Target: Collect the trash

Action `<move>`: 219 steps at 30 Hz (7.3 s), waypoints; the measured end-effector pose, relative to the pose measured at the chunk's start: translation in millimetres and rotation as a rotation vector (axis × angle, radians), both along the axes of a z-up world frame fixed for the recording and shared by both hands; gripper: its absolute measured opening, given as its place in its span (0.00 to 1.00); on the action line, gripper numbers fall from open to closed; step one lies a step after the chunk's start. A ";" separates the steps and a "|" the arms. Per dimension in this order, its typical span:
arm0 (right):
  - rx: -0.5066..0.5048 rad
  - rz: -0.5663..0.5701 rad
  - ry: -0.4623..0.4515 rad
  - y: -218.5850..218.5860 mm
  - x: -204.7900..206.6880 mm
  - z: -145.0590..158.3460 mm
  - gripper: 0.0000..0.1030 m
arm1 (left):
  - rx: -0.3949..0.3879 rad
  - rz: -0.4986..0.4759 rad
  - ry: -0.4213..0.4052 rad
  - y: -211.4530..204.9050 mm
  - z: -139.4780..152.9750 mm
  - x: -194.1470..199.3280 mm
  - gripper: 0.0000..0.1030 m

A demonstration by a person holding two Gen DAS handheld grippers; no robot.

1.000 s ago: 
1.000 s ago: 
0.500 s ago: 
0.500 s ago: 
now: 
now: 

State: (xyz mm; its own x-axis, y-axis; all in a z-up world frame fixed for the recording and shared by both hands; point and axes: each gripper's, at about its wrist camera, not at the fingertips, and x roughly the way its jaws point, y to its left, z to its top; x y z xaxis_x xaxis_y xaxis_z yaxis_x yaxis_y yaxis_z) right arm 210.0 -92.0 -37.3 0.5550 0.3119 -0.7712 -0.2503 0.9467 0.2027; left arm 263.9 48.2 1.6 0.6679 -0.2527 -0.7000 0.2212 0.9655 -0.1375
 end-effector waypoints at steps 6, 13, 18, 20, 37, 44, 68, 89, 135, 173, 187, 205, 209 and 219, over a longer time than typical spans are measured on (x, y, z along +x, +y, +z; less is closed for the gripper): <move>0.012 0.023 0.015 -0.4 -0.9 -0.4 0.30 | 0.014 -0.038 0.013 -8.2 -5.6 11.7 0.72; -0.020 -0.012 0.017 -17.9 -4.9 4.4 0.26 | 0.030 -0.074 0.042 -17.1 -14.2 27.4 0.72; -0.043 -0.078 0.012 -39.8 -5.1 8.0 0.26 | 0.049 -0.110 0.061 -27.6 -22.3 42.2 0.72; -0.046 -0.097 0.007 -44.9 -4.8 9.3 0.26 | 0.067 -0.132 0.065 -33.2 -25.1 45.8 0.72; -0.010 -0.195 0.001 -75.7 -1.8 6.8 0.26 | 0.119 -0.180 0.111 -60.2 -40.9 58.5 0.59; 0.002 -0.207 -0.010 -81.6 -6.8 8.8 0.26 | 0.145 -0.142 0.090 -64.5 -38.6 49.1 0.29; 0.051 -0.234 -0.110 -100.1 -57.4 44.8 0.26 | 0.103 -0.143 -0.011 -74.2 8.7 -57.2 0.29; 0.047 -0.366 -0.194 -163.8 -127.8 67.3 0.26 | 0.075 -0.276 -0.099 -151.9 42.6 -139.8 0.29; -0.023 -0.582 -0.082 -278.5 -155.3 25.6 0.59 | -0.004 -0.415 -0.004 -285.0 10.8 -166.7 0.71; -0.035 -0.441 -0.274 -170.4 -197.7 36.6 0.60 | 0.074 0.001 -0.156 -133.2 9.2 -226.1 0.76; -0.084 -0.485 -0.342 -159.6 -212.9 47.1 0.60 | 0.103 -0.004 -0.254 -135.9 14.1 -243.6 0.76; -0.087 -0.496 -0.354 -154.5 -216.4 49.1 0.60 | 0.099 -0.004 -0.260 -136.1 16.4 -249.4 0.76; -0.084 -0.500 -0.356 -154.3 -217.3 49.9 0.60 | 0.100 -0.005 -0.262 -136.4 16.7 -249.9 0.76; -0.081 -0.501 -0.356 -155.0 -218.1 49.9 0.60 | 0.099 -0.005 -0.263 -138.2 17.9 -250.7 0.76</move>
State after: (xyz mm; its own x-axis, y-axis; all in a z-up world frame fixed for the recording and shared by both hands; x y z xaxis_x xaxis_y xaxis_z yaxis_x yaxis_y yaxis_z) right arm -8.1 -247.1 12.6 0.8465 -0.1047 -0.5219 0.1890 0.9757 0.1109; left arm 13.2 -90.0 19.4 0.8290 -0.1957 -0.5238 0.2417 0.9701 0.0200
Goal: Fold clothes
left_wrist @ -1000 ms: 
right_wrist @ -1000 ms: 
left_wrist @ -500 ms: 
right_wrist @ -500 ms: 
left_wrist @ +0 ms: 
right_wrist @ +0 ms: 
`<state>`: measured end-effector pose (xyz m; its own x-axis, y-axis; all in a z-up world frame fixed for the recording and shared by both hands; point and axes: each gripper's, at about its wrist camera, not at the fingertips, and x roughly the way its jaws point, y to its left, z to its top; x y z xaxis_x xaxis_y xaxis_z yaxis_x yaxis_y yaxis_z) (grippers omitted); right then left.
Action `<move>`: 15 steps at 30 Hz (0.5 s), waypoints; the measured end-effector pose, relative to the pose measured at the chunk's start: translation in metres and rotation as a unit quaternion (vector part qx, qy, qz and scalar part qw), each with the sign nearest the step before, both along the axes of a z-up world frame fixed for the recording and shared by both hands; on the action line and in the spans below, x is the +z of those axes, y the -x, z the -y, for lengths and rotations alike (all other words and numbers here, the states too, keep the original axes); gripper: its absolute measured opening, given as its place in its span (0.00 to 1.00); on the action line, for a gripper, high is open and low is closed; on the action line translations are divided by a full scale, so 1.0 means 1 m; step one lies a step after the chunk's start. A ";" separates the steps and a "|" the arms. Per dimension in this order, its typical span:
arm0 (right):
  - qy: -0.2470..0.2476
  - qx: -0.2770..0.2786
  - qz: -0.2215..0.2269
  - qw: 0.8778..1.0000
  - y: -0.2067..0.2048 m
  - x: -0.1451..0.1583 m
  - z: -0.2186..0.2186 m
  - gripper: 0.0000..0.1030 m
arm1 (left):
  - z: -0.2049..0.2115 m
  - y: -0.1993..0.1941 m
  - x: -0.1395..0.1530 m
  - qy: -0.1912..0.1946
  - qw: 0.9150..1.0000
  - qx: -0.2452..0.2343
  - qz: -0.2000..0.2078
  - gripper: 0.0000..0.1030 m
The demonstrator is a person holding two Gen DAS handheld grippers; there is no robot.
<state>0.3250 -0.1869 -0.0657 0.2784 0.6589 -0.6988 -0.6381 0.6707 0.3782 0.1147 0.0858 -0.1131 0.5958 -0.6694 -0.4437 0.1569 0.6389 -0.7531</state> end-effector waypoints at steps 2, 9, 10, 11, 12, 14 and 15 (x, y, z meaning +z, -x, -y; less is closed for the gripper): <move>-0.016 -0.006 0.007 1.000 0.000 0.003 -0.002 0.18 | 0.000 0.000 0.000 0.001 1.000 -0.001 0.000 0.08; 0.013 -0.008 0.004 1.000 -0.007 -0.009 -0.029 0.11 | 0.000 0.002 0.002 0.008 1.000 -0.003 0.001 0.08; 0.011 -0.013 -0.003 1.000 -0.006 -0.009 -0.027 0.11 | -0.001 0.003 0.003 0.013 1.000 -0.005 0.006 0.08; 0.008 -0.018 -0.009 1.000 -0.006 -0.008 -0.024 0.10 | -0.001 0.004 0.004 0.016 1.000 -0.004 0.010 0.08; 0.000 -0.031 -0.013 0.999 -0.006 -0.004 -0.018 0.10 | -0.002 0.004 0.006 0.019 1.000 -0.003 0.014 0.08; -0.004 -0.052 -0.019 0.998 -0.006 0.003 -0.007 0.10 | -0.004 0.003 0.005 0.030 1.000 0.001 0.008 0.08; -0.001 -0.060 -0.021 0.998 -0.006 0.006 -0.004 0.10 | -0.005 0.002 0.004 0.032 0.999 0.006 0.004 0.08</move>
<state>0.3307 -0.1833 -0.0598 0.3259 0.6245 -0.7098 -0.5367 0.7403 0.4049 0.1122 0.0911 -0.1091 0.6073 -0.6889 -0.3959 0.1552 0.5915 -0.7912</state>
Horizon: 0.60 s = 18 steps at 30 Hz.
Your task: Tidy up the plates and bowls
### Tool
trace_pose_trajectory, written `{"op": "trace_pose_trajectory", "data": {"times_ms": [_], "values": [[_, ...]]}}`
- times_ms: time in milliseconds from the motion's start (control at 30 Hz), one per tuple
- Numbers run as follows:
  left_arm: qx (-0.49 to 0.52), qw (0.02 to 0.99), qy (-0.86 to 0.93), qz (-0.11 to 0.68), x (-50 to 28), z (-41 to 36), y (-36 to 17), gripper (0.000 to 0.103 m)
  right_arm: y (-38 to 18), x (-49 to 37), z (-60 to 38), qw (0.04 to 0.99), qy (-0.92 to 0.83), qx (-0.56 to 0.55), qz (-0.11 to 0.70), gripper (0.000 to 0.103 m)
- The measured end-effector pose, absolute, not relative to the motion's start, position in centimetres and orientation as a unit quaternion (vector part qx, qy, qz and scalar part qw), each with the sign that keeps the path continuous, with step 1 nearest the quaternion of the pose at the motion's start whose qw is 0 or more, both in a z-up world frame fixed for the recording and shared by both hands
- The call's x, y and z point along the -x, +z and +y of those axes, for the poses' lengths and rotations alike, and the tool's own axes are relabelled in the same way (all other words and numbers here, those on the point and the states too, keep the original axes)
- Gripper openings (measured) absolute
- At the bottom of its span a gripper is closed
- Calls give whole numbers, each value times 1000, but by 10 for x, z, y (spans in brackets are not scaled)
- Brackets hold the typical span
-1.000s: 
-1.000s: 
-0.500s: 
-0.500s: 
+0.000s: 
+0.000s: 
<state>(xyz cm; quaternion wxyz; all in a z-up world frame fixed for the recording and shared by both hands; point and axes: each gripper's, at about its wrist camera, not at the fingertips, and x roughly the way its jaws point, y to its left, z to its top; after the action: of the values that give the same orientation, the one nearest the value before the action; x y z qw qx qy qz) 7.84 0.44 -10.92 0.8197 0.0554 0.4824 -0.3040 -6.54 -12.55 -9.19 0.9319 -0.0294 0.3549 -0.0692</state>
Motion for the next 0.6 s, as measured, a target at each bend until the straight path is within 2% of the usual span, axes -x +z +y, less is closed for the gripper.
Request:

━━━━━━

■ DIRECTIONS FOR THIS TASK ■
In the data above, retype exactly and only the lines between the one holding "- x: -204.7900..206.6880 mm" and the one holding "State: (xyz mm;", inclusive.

■ ANSWER TO THIS EXERCISE ■
  - x: -204.7900..206.6880 mm
  - z: -145.0590..158.3460 mm
  - gripper: 0.0000..0.1030 m
arm1 (left):
  - rx: -0.3949..0.3879 rad
  - rz: -0.4986..0.4759 rad
  - ry: -0.4213..0.4052 rad
  - y: -211.4530..204.9050 mm
  - z: -139.4780..152.9750 mm
  - x: -194.1470..199.3280 mm
  - gripper: 0.0000..0.1030 m

A demonstration by a person holding two Gen DAS handheld grippers; no robot.

1.000 s ago: 
1.000 s ago: 
0.500 s ago: 
0.500 s ago: 
now: 
now: 

State: (xyz mm; its own x-axis, y-axis; all in a z-up world frame fixed for the recording and shared by both hands; point and axes: each gripper's, at about its wrist camera, not at the fingertips, and x roughly the way its jaws point, y to its left, z to its top; x y z xaxis_x xaxis_y xaxis_z yaxis_x yaxis_y yaxis_z) right arm 210.0 -92.0 -37.3 0.5550 0.3119 -0.7712 -0.2503 0.9467 0.2027; left arm 263.9 48.2 1.6 0.6679 -0.2527 -0.7000 0.2212 0.9655 -0.1375

This answer requires nothing else.